Foreign ministers of the European Union are expected to sign off on fresh sanctions on Iran on Monday.
German news agency DPA reported that the new sanctions will target roughly three dozen Iranian individuals and organizations.
The move would be the EU's fourth round of sanctions on Iran since widespread protests emerged after 23-year-old Kurdish woman Jina Mahsa Amini died in the custody of the morality police last year.
Those previous sanctions targeted 146 individuals and 12 organizations targeted, including members of the Islamic Revolutionary Guard Corps (IRGC), in response to the police crackdown on protesters and subsequent executions.

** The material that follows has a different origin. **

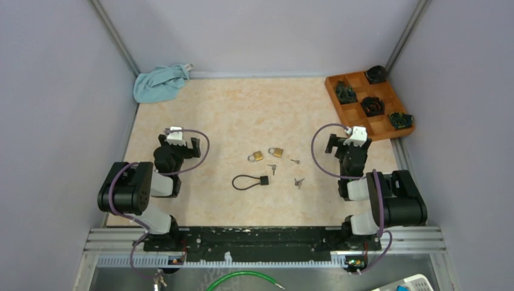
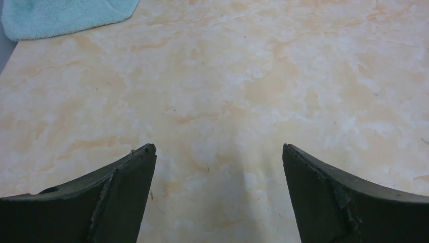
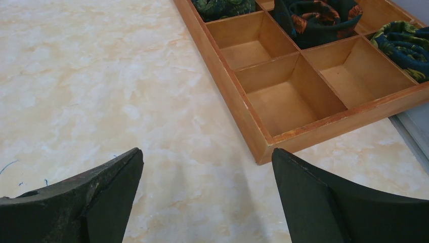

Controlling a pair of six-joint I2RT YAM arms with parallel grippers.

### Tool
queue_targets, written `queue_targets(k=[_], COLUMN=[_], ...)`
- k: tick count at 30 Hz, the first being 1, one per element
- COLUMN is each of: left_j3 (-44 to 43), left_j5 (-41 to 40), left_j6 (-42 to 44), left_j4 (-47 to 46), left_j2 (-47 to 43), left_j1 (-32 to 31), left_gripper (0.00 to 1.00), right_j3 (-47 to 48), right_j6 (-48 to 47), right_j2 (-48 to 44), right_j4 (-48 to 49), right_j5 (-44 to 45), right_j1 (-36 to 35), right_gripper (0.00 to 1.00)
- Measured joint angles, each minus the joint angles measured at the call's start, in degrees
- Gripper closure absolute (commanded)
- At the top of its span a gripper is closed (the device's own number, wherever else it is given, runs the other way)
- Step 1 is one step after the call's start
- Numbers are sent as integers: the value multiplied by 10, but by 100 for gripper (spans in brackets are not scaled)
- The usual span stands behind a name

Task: Unlock with the key
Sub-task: Pick up the key from the center of the board.

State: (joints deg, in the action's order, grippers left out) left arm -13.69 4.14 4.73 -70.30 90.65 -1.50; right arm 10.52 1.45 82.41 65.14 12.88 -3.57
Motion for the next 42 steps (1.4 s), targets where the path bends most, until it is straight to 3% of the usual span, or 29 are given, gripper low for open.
queue_targets(k=[16, 21, 24, 28, 32, 36, 38, 42], left_j3=[0, -4, -41, -144, -240, -315, -339, -370], left_j5=[0, 1, 8, 41, 84, 128, 151, 192], left_j6=[0, 0, 2, 18, 38, 48, 54, 66], left_j4=[0, 14, 98, 262, 403, 532, 591, 689], left_j2=[0, -4, -32, -102, -150, -155, -153, -145], left_j1=[0, 0, 0, 0, 0, 0, 0, 0], left_gripper=[1, 1, 1, 1, 1, 1, 1, 1], right_j3=[0, 51, 103, 119, 121, 147, 162, 172], right_j6=[5, 40, 91, 230, 327, 358, 361, 367], right_j2=[-2, -73, -121, -204, -253, -252, -250, -251], right_j4=[-4, -173, -261, -347, -421, -529, -573, -653], right_j5=[24, 80, 89, 83, 26, -39, -38, -3], right_j1=[0, 0, 0, 0, 0, -8, -33, -169], right_gripper=[1, 1, 1, 1, 1, 12, 16, 26])
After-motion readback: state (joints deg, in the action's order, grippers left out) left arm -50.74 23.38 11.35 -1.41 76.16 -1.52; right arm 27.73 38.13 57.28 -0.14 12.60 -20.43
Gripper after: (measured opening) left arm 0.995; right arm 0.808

Iran warns of 'reciprocal' measures after terror designation
Earlier, on Wednesday, members of the European Parliament voted to include the IRGC on its terror list "light of its terrorist activity, the repression of protesters and its supplying of drones to Russia."
However, ahead of the meeting of EU foreign ministers on Monday, the bloc's foreign policy chief Josep Borrell any such terror listing would first require approval from a court.
"It is something that cannot be decided without a court, a court decision first. You cannot say I consider you a terrorist because I don't like you," Borrell told reporters in Brussels.
Meanwhile, Iranian authorities said on Sunday that Tehran is working to put "elements of European countries' armies" on its own terror list.
"The European Parliament shot itself in the foot," Foreign Minister Hossein Amir-Abdollahian tweeted on Sunday.